(ENTRIES SHOWN Opens)
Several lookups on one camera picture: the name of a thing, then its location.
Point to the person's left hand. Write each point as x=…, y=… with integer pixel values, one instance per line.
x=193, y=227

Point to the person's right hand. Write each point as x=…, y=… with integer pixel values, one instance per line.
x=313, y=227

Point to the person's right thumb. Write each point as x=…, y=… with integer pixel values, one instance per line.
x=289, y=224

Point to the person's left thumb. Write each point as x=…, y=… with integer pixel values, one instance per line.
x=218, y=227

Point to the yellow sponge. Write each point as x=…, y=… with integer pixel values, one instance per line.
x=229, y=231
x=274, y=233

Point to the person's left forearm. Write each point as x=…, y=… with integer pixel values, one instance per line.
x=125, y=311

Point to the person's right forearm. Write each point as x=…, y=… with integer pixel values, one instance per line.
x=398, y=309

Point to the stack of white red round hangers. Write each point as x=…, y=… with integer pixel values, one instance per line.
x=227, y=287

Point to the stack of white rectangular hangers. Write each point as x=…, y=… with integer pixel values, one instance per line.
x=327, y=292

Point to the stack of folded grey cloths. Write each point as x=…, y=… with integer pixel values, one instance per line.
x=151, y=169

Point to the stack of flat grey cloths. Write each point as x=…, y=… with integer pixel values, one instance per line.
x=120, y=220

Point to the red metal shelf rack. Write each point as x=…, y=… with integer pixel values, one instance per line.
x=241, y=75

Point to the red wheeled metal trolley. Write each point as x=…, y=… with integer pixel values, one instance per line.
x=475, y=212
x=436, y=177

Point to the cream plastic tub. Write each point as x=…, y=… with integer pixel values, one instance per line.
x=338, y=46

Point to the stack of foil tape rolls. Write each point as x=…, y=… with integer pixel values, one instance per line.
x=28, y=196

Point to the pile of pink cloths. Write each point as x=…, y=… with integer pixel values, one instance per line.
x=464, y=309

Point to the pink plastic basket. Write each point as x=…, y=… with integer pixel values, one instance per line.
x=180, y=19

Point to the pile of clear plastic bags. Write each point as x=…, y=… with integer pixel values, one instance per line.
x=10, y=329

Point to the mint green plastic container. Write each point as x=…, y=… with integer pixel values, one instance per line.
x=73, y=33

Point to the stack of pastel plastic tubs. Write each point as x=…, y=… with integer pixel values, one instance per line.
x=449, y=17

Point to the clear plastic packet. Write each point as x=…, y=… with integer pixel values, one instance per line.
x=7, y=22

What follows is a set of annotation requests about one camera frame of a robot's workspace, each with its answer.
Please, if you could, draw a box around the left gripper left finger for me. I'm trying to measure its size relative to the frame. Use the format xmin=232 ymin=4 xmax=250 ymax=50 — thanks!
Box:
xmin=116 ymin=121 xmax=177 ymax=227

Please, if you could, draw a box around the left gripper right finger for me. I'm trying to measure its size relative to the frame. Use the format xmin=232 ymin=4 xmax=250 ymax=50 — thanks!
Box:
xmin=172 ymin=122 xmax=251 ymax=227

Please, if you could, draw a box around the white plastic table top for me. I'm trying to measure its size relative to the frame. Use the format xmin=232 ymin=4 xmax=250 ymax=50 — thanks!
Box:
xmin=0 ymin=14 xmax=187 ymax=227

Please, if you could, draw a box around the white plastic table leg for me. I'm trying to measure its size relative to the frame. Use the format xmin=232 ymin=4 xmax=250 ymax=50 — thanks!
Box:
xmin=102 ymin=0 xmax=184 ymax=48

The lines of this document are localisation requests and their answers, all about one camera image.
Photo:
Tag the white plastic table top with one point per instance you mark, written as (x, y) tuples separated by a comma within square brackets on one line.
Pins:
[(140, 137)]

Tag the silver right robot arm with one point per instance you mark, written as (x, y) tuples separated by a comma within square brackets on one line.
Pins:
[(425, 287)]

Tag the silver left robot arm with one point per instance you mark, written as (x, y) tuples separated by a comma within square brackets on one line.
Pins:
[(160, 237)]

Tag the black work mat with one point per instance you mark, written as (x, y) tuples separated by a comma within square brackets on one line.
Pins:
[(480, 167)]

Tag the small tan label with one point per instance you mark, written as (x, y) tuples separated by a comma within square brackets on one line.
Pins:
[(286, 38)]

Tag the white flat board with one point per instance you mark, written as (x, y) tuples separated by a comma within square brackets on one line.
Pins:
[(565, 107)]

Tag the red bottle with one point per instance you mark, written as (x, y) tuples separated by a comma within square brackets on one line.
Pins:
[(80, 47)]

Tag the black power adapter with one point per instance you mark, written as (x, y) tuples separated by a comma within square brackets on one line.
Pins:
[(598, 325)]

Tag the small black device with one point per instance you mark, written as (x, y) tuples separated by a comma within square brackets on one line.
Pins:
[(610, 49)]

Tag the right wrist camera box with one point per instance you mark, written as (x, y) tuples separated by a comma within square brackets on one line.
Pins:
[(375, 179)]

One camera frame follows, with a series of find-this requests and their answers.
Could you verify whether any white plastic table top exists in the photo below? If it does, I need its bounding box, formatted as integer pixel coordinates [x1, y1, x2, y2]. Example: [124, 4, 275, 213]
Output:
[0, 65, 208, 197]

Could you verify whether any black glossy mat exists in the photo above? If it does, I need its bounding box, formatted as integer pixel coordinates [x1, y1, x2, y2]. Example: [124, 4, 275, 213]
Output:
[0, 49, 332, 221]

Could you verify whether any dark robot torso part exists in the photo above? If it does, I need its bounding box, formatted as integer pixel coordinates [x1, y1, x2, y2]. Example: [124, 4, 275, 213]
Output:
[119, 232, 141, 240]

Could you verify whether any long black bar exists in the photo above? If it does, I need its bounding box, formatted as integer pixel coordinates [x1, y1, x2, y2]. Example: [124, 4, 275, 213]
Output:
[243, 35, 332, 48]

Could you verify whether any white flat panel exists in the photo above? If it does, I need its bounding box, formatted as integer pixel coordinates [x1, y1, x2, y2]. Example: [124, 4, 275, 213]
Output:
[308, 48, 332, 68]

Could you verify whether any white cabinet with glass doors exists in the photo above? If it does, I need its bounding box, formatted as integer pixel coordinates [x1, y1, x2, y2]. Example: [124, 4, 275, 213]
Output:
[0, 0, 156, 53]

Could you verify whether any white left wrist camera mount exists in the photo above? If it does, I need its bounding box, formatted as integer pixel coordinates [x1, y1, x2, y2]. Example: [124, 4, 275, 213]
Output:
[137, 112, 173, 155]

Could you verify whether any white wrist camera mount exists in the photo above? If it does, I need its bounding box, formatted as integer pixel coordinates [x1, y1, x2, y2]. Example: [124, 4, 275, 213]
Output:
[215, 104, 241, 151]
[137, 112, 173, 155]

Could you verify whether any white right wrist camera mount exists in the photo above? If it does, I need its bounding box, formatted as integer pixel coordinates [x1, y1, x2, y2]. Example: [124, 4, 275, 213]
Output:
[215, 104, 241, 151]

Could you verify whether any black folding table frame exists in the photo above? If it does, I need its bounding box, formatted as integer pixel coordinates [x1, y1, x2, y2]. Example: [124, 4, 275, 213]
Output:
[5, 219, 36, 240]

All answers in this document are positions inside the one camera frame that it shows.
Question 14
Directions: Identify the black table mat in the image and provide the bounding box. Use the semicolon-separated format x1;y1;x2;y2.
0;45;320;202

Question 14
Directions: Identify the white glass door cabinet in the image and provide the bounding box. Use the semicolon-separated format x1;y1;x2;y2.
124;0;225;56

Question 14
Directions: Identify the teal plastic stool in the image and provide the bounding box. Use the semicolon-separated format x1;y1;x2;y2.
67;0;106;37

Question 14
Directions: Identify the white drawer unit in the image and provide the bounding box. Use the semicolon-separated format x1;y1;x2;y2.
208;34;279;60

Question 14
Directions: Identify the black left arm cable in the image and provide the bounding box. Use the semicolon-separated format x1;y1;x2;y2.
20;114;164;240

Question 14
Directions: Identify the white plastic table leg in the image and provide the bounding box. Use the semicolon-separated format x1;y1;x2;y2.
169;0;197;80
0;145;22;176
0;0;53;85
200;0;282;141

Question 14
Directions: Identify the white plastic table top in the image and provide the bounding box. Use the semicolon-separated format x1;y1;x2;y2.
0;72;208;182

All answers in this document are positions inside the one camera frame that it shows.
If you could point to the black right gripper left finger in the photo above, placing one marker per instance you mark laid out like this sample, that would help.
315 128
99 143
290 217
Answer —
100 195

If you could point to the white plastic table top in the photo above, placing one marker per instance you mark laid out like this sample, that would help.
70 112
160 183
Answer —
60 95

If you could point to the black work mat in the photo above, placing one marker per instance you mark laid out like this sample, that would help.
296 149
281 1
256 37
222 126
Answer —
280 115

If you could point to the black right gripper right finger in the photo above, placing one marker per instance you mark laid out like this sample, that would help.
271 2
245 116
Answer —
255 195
(ENTRIES SHOWN Closes)
EXERCISE GOAL: Show every line in the entries where the string "silver" occurs.

RESULT BELOW:
Tag the silver right robot arm with one point per instance you mark, written as (x, y) tuples separated by a comma within square brackets on one line.
Tag the silver left robot arm with one point per instance you mark, written as (x, y) tuples separated by a comma within square brackets on one line.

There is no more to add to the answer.